Dr. Glenn A Chambers, Associate Professor of History at Michigan State University, in his biography of Mr. Celeo Alvarez Casido notes that,

“Throughout much of its history, Honduras has adamantly denied the very existence of African descendants in the country.  The motto of ODECO (Organization for Community and Ethnic Development), founded by Celeo Alvarez in 1992, ‘In search of voices that break the silence,’ speaks to this consistent denial by many Hondurans of the legacy of the African presence in the country.” (Dr. Glenn A. Chambers, biography of Celeo Alvarez Casildo in The Dictionary of Caribbean and Afro-Latin American Bibliography. Franklin W. Knight and Henry Louis Gates, Jr., eds. (New York: Oxford University Press-forthcoming 2014).

Here is a speech by Mr. Celeo Alvarez Casildo.  It is in Spanish, and in this speech, he talks about, among other things, the issue of being Afro-Descendant.

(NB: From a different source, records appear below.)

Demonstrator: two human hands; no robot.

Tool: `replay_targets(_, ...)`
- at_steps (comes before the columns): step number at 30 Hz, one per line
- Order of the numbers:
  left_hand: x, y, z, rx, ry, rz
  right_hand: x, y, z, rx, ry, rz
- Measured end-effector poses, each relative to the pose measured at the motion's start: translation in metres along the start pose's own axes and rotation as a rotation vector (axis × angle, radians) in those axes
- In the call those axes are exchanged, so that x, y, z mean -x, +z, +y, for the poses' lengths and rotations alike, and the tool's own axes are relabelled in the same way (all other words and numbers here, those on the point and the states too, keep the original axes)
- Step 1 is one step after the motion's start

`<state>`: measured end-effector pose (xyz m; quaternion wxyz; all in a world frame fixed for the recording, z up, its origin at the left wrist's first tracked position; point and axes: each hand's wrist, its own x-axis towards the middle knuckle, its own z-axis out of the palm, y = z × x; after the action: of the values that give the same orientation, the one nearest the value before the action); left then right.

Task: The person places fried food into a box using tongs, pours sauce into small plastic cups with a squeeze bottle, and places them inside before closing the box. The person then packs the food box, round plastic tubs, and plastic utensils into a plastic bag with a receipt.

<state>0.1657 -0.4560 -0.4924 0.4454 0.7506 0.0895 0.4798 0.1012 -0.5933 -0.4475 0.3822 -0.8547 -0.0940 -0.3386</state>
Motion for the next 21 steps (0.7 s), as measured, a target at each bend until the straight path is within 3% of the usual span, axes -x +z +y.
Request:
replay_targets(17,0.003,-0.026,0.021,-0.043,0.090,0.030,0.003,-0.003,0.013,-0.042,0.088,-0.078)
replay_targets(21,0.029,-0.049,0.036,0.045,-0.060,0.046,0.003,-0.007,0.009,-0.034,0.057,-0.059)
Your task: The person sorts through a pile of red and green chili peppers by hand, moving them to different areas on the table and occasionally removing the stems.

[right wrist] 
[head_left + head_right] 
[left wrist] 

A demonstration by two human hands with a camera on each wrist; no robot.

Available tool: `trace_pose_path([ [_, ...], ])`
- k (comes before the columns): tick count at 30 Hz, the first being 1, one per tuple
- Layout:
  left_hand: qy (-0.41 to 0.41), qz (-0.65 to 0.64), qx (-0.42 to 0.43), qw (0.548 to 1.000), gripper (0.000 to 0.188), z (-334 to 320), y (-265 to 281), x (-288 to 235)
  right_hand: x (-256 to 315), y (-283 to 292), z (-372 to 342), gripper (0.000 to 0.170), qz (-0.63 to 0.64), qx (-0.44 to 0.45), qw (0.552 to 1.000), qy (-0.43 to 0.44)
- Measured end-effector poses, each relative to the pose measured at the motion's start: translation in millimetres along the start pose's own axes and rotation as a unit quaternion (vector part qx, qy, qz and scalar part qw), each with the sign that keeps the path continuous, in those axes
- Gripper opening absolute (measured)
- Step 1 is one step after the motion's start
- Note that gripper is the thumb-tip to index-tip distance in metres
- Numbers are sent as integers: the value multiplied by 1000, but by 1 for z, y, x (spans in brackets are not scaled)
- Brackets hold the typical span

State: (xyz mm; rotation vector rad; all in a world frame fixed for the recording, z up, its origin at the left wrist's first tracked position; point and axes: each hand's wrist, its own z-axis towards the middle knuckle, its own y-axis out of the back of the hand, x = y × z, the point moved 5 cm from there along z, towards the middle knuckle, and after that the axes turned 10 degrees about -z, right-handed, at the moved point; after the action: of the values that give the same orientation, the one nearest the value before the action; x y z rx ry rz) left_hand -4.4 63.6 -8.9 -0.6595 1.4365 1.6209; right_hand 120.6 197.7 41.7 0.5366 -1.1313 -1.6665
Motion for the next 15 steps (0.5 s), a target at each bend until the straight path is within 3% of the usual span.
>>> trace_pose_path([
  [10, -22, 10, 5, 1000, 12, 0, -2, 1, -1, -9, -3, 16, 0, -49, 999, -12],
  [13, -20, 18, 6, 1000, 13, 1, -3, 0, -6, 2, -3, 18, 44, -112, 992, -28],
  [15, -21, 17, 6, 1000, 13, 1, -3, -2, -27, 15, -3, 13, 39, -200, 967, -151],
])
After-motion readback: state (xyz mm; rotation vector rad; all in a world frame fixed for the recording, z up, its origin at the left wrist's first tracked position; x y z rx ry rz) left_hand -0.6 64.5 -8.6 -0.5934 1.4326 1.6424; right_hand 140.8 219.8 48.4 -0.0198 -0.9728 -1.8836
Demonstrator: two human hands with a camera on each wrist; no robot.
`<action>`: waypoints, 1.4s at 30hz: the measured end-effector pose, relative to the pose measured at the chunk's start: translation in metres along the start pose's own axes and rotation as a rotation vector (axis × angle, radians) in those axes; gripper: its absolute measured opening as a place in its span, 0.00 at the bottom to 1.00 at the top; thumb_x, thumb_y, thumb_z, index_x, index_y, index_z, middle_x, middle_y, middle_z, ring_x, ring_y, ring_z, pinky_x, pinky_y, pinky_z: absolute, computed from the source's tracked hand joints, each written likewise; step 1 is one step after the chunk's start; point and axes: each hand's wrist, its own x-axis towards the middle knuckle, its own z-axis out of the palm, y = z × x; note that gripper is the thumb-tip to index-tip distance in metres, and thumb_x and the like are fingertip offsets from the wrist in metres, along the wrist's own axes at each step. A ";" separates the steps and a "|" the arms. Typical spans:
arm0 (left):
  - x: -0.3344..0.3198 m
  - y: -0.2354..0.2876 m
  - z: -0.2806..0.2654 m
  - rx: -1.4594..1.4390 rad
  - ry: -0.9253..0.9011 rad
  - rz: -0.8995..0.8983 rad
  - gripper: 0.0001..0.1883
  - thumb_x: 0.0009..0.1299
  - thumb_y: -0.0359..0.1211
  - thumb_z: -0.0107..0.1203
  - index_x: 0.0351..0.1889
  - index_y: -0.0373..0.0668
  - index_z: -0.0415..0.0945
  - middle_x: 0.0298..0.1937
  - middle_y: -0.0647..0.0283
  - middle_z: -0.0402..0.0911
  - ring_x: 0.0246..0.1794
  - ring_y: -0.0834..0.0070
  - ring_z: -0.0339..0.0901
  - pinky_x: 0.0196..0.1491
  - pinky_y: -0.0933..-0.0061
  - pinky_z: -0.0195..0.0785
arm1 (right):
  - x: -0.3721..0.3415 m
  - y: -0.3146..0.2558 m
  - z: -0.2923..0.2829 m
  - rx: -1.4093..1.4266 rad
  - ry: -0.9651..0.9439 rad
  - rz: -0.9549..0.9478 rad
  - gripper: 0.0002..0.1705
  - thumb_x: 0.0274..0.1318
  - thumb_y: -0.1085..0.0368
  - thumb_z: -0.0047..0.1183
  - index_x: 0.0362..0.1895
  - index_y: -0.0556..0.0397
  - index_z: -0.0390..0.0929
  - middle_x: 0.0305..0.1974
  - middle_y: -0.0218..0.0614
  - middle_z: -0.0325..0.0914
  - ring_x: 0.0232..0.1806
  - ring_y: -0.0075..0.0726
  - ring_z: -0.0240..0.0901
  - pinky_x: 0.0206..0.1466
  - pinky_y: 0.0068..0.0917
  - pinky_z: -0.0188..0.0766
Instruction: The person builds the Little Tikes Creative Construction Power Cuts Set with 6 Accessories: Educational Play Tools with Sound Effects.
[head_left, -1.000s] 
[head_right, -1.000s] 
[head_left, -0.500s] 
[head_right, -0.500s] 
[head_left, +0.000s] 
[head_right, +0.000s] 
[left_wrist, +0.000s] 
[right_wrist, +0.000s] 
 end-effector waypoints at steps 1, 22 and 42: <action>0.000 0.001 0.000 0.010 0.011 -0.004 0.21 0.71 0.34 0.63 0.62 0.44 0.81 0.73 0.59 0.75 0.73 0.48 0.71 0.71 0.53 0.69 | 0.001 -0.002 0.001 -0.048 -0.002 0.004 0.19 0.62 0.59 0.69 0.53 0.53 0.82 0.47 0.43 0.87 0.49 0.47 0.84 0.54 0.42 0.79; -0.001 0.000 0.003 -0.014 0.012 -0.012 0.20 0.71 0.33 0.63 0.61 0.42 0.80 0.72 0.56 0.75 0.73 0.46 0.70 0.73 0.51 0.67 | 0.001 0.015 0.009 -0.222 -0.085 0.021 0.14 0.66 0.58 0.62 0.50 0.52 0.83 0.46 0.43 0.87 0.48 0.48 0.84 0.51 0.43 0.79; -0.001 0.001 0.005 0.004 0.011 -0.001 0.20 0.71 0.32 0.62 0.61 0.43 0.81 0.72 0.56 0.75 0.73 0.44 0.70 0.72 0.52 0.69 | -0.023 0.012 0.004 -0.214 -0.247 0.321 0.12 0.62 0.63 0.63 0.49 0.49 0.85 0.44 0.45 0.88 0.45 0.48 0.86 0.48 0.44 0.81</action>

Dr. Glenn A Chambers goes on to explain that, “The organization founded by Celeo in order to promote the full economic development of communities of African descent in Honduras and their integration into all aspects of Honduran political, economic and cultural life has developed into the largest non-governmental organization in the region with connections to Garifuna communities throughout Central America. Celeo has also used ODECO as a platform over the years to fight discrimination, racism, xenophobia, marginalization, and poverty within the Garifuna and the indigenous communities throughout Central America.” (Dr. Glenn A. Chambers, biography of Celeo Alvarez Casildo in The Dictionary of Caribbean and Afro-Latin American Bibliography. Franklin W. Knight and Henry Louis Gates, Jr., eds. (New York: Oxford University Press-forthcoming 2014).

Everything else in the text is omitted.